▶ _YOUR OBJECTIVE_
Look for the line that has "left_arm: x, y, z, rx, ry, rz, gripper" in the material below; please repeat it and every line after it, exactly, up to and including the line that has "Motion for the", and nothing else.

▶ _THE DATA_

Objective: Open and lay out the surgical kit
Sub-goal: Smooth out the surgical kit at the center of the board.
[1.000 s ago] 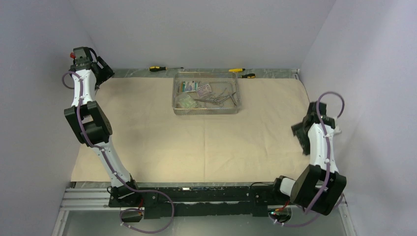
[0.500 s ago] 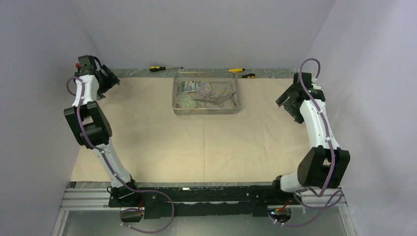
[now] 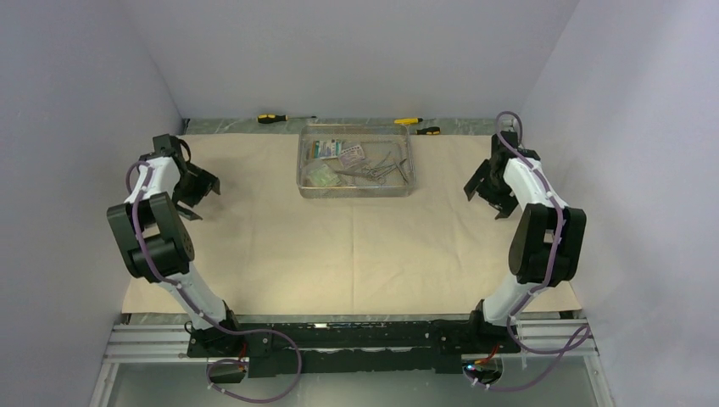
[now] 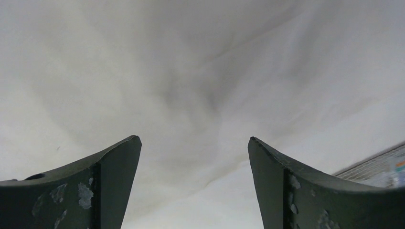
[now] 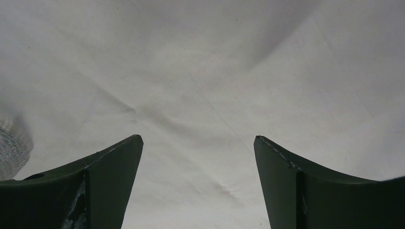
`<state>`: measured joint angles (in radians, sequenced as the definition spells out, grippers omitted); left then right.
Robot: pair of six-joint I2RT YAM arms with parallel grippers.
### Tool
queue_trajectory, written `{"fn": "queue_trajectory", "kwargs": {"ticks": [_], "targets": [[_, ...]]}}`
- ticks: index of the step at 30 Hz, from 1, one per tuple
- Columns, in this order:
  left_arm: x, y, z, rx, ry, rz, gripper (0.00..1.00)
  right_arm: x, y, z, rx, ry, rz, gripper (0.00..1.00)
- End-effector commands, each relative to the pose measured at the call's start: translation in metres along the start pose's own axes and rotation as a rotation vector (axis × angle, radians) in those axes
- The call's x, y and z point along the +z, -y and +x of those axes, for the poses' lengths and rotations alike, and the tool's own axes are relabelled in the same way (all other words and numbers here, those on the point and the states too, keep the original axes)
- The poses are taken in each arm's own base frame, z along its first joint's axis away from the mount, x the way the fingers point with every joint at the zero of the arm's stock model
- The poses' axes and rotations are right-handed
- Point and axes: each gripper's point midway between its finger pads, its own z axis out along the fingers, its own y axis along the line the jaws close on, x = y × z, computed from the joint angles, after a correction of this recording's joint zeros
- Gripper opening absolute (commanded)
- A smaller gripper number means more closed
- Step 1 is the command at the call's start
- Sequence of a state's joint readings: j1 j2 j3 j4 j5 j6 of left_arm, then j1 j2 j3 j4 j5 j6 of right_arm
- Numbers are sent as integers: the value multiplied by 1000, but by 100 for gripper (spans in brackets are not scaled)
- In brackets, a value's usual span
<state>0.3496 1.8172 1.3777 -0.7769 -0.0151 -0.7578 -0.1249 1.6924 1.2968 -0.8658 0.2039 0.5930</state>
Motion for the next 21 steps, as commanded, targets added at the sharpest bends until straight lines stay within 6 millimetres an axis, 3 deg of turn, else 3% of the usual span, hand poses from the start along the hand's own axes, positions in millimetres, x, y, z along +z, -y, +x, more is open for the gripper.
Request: {"fn": "queue_trajectory", "kwargs": {"ticks": [1,6,11,14,18,21], "targets": [[-41,-24,5,-49,61,-70,89,0,-6,-8,21,13,-77,91],[-64,-64,24,-63,91,-136,90,19,-2,20,90,-92,-107,90],[-76,-123,41,-179,79,-165,89,24,6,42,130,-144,-108,89],[-83,-155,49,-268,95,-172,82,21,5,52,144,-173,-133,89],[-86,-182,45,-349,178,-193,66,21,3,60,148,-189,-162,86],[-78,-200,44,-393,212,-233,64,19,4,61,150,-189,-165,84]]}}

▶ _WRITTEN ANSWER_
  left_arm: x, y, z, rx, ry, rz, gripper (0.00..1.00)
  right_arm: x, y, z, rx, ry, rz, gripper (0.00..1.00)
- End-effector commands, each relative to the pose measured at the call's start: translation in metres along the start pose's own axes and rotation as a rotation vector (axis × angle, radians) in those axes
- The call's x, y and z point along the +z, -y and +x of those axes, for the poses' lengths and rotations alike, and the tool's own axes are relabelled in the same way (all other words and numbers here, those on the point and the states too, keep the original axes)
- The poses are taken in each arm's own base frame, z along its first joint's axis away from the mount, x the way the fingers point with every joint at the zero of the arm's stock model
- The poses' axes and rotations are right-handed
- Point and axes: each gripper's point midway between its finger pads, its own z axis out along the fingers, its own y axis along the line the jaws close on, x = y × z, computed from the joint angles, after a correction of this recording's joint zeros
- Gripper opening absolute (commanded)
- A smaller gripper number means more closed
- Step 1 is the command at the call's start
- Sequence of a state's joint readings: j1 j2 j3 j4 j5 j6 of left_arm, then j1 j2 j3 j4 j5 j6 of right_arm
- Numbers are sent as integers: the value multiplied by 1000, but by 100 for gripper (spans in brackets are not scaled)
- In brackets, a value's usual span
<state>0.3496 1.8172 1.3777 -0.7769 -0.0151 -0.7578 -0.1249 1.6924 1.2968 -0.8658 0.2039 0.5930</state>
Motion for the next 21 steps, as commanded, targets added at the sharpest bends until straight lines stay within 6 millimetres an axis, 3 deg of turn, else 3% of the usual span, hand poses from the start along the hand's own axes, positions in millimetres, x, y, z along +z, -y, +x, more is open for the gripper.

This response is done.